Good for the Massachusetts Dems...
By Byron LaMasters
I'm happy to see that they're getting this out of the way before the convention when people will probably start paying attention:
If John Kerry is elected president, his seat in the U.S. Senate would be filled by the winner of a special election rather than a successor hand-picked by Republican Gov. Mitt Romney under a bill approved Wednesday by the Massachusetts Senate.
The Senate voted largely along party lines, 32-8, after a sometimes testy debate pitting the badly outnumbered Republicans, who opposed the change, against Democrats. One Democrat, Charles Shannon, D-Winchester, sided with Republicans.

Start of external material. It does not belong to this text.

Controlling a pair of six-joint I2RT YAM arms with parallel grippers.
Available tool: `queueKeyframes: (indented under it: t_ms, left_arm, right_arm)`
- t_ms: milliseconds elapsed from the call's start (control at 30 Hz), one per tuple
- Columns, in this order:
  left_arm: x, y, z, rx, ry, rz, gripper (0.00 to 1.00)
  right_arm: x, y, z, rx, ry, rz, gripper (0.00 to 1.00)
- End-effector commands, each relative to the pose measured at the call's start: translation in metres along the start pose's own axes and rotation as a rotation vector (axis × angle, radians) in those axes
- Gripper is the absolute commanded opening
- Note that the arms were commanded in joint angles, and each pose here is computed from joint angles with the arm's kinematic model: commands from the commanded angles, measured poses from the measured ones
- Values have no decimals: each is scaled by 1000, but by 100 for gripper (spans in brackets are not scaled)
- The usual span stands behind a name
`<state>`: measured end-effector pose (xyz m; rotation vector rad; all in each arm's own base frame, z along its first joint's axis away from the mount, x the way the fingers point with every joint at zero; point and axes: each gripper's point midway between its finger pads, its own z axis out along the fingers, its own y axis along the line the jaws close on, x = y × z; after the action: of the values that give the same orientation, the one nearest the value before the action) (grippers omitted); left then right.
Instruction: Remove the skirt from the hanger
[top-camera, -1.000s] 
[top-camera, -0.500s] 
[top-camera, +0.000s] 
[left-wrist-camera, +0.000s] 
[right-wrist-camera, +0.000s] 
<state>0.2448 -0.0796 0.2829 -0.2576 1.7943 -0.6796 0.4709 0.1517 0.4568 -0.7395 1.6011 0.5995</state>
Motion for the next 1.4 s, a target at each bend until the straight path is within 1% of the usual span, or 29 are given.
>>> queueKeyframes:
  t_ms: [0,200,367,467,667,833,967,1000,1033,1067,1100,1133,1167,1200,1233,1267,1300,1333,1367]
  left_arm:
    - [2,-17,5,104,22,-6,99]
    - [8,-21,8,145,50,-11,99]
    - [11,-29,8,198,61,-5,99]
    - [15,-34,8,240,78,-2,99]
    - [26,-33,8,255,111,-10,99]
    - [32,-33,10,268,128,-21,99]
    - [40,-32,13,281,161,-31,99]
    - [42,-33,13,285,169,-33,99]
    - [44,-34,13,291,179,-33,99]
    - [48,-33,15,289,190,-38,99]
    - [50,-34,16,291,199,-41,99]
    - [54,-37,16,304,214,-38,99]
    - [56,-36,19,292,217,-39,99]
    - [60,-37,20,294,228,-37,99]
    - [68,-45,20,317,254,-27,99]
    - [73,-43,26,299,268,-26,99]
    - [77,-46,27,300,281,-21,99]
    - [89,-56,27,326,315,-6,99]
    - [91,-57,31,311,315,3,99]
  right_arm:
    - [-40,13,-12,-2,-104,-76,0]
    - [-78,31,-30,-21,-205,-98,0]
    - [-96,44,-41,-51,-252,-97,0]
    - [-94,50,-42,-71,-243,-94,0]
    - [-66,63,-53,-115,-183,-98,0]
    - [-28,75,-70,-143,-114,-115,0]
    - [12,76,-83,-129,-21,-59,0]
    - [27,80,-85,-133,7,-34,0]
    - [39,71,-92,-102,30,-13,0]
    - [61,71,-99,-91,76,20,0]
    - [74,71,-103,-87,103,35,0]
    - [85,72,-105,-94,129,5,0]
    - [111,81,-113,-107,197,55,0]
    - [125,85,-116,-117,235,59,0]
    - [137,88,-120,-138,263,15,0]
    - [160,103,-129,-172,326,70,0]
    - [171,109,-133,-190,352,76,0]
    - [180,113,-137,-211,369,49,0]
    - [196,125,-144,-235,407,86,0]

Republicans will cry that this is a partisan Democratic game. So what. Republicans in Alaska did the same thing two years ago when they feared that then-Governor Tony Knowles (D-AK) would appoint himself Senator after then-Senator Frank Murkowski (R-AK) was elected Governor. Of course, we all know what happened next. Murkowski decided that out of all of the possible choices to fill his seat, his daughter was the best qualified.
Mitt Romney had this coming to him anyway. Massachusetts has a recent history of electing liberal to moderate Republicans such as William Weld and Paul Cellucci. Romney on the other hand, has strayed from the Weld / Cellucci tradition. He's sided with the conservatives on the gay marriage issue, and he's called on John Kerry to resign his Senate seat. Who does Mitt Romney think he is? He's governor of Massachusetts for chrissake.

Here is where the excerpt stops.